Barbara Toomer never considered herself any less of an Army officer than her male counterparts. But at Fort Bragg, N.C., in the 1950s, Toomer understood there were certain limitations to what women could aspire to do in the military.
    "Women generals? I couldn't imagine that," said Toomer, an Army nurse during the Korean War. "The highest-ranking woman in the nurses corps at Fort Bragg was a lieutenant colonel - and she had been in the Army since World War I."
    Sixty years later, women haven't achieved complete military parity - they still are not allowed in the infantry, in special operations forces or on submarines. But changing attitudes about gender, coupled with an altered combat landscape, have resulted in a military far different from anything Toomer could have imagined.
    It also has become far more dangerous for women in uniform.
    At Hill Air Force Base on Friday, hundreds turned out to remember three bomb-disposal technicians killed in Iraq last Sunday. Among the dead was Elizabeth Loncki, a 23-year-old native of New Castle, Del. - the first woman from a Utah-based unit to be killed in Iraq.
    Loncki's death brought to 66 the number of U.S. military women killed since the start of the Iraq war, including at least 45 who died under hostile circumstances - a number higher than any past U.S. conflict.
    While Loncki's job was by nature extremely dangerous, it wasn't uniquely so. Defense Department rules may bar women from direct combat specialties, but in Iraq, where there is no combat front, danger can come from any direction.
    So no matter what their technical specialty, female service members in Iraq should be prepared to fight - and die - like their male counterparts, said Holly J. Chilcott-Rhynsburger, who served in Iraq in the first year of the war.
    Chilcott-Rhynsburger was trained to work in the supply corps - a job that, in past conflicts, primarily has been a rear-echelon occupation.
    But in Iraq, the young Army specialist found herself driving poorly armored trucks on bomb-laden roads and standing watch, machine gun in hand, at Baghdad International Airport.
    "No females are allowed to have a combat military occupation specialty, but that doesn't keep us out of combat," Chilcott-Rhynsburger said. "I was chosen initially for a security force team - basically doing the same thing as any infantry soldier would do, riding around in trucks, ready to shoot back at anyone who shot at our convoy.
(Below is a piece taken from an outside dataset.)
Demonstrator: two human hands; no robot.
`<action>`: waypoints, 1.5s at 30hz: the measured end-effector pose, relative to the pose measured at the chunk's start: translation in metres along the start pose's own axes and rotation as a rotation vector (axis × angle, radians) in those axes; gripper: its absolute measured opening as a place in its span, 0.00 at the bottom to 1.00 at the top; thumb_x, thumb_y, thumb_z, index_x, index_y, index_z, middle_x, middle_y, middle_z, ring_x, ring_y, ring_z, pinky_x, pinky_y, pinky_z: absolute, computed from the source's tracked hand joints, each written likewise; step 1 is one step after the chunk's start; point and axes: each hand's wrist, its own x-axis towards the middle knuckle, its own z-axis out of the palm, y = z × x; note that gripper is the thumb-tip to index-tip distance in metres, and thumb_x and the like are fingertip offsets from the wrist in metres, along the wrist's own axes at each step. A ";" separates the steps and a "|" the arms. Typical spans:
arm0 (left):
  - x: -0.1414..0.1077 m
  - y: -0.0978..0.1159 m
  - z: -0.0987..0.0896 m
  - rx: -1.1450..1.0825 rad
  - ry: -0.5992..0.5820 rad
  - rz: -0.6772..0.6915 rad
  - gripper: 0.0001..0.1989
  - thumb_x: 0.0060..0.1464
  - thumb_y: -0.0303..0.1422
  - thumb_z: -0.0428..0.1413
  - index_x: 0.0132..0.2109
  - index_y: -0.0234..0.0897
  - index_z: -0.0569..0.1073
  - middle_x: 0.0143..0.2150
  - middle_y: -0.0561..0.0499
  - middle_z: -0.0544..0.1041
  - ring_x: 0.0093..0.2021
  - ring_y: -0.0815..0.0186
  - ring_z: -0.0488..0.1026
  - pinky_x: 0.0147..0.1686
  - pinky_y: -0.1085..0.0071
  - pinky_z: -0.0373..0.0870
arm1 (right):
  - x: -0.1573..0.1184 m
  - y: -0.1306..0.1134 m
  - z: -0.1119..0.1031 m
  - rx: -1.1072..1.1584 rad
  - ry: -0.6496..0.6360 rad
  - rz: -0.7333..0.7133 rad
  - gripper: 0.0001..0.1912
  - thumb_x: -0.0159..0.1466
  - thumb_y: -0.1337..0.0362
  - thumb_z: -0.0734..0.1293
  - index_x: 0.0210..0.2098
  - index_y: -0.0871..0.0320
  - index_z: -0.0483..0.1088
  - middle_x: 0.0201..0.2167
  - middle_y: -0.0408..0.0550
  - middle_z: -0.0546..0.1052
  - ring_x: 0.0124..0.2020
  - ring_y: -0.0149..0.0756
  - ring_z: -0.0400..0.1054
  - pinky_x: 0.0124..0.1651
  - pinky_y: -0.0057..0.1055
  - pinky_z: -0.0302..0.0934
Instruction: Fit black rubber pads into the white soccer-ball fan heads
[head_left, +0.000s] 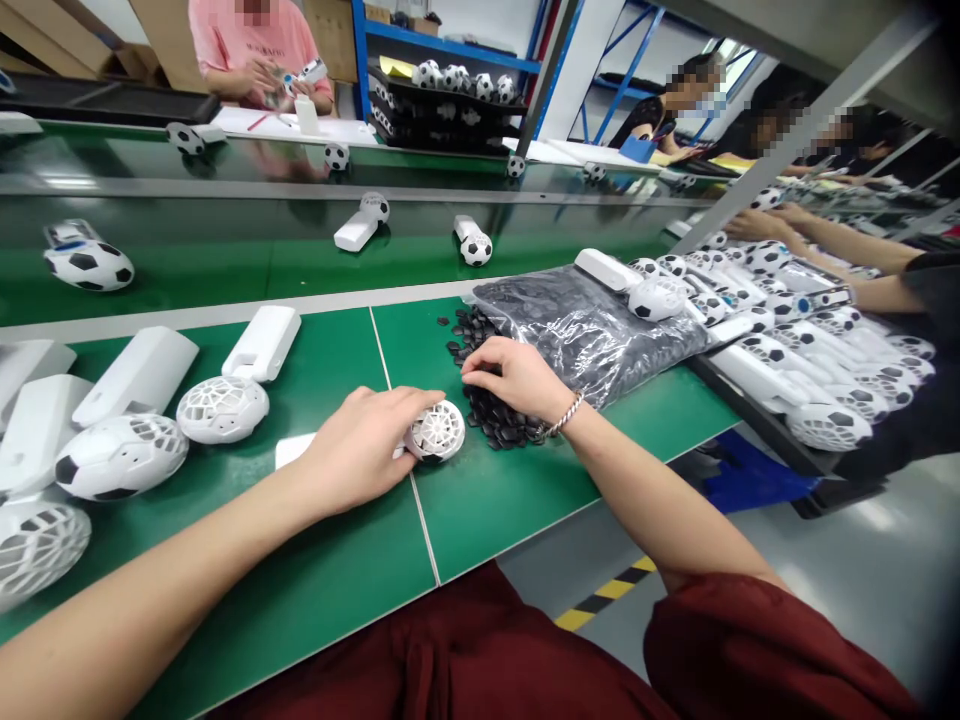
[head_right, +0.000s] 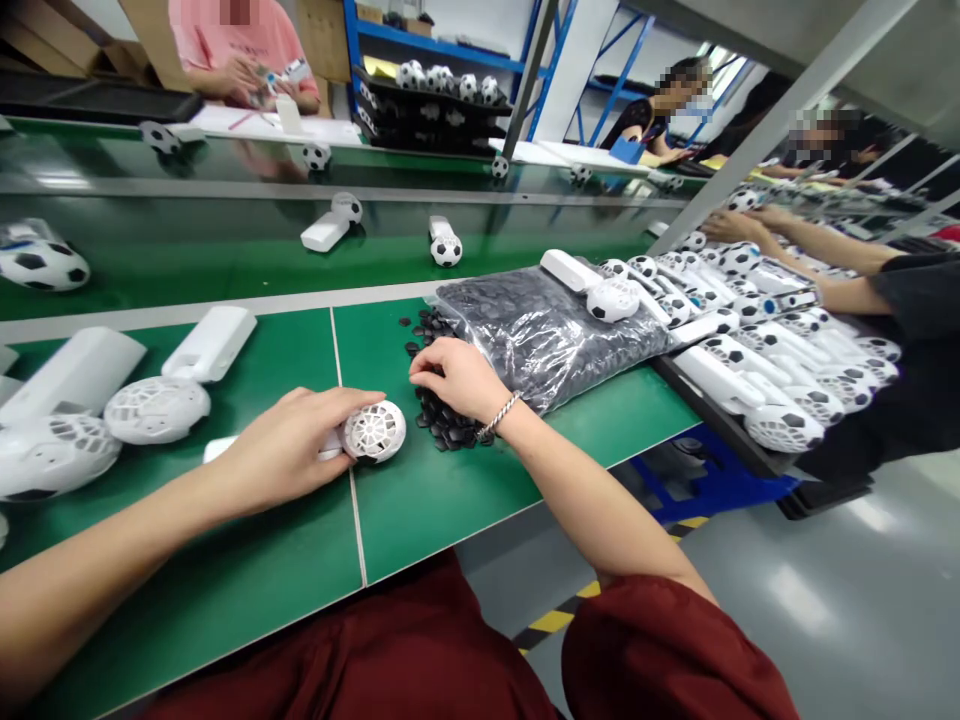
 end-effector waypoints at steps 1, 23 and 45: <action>0.003 0.000 -0.001 0.035 0.000 0.034 0.29 0.47 0.23 0.49 0.57 0.44 0.60 0.55 0.51 0.68 0.50 0.59 0.67 0.44 0.61 0.61 | 0.000 0.002 -0.001 -0.086 -0.048 -0.014 0.03 0.57 0.67 0.67 0.29 0.59 0.73 0.30 0.45 0.74 0.34 0.31 0.65 0.42 0.30 0.58; 0.000 -0.034 0.003 0.146 0.237 -0.079 0.27 0.48 0.21 0.44 0.55 0.42 0.65 0.48 0.48 0.73 0.51 0.56 0.61 0.49 0.56 0.55 | -0.016 -0.017 0.011 0.207 0.001 -0.107 0.02 0.60 0.67 0.65 0.31 0.59 0.69 0.30 0.43 0.74 0.31 0.28 0.67 0.36 0.25 0.62; 0.001 -0.032 0.004 -0.104 0.222 -0.110 0.29 0.46 0.46 0.56 0.55 0.40 0.65 0.50 0.48 0.71 0.56 0.54 0.58 0.58 0.49 0.45 | -0.009 -0.042 0.037 0.309 0.075 -0.207 0.08 0.56 0.67 0.67 0.35 0.58 0.64 0.34 0.47 0.70 0.38 0.33 0.64 0.40 0.33 0.64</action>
    "I wasn't the only female assigned to that job."
    In Iraq the military has found that, for some combat roles, a man just won't do. Women assigned to the Utah-based 872nd Ordnance Company, for example, often were attached to combat patrol units in Mosul. That way, officers reported, in the event they needed to search a female Iraqi suspect, it could be done in the most culturally sensitive way possible.
    But even those women who are not selected for such warrior-type tasks remain in danger of the Iraqi insurgency's deadliest weapons anytime they travel from base to base. At least 27 U.S. women have been killed in roadside bomb and suicide bomb attacks in Iraq, according to Defense Department casualty reports.
    And even those who stay on base are in danger from mortar and rocket attacks. At least eight U.S. women have been killed by indirect fire in Iraq.
    Some see parity in the sacrifice. Elaine Donnelly sees trouble.
    Donnelly, who lobbies against increased combat roles for women on behalf of the Center for Military Readiness, said she supports women, like Loncki, who have pursued jobs in the military. When they are killed, she said, "I grieve for every one of them, just like you would when men are killed."
    But Donnelly also believes the U.S. military is blatantly overstepping its own rules limiting how females are used in war. Reports that women have slid into positions formerly reserved for men are not inspiring, she said, but "very disturbing."
    For example: The inclusion of women in teams of American trainers who fight alongside Iraqis - a job Donnelly said women are banned from doing under Pentagon rules.
    "These Iraqi soldiers are supposed to be learning combat skills," Donnelly said. "It's not a charm school."
    At the heart of Donnelly's argument is the belief that placing women on the battlefield might endanger themselves and their male counterparts, noting that "physical capabilities" and "sexual entanglements" may hamper safety, morale and discipline.
    But Alicia Menlove, who recently joined the Utah Air National Guard with her twin sister, Amanda, sees things differently.
    In enlisting, the Menlove twins followed the footsteps of their mother, a retired Army nurse.
    While not in a combat-related military specialty, Alicia Menlove said she understands that in Iraq and Afghanistan, everyone is a potential combatant.
    "I'm OK with that," she said. "I feel I'm every bit as equal as anyone else I work with."
    The twins' brother, Wade, said he is confident that's true. And having been to Iraq himself - where he was stationed at a base routinely pelted with mortar fire - he understands that when his sisters are deployed they likely would face the same dangers he did.
    He acknowledged that he would worry if the twins were called to duty in Iraq.
    "They're my younger sisters, and I think you're going to be a bit more protective of younger siblings," he said.
    But he didn't think he would be any less worried if they were younger brothers.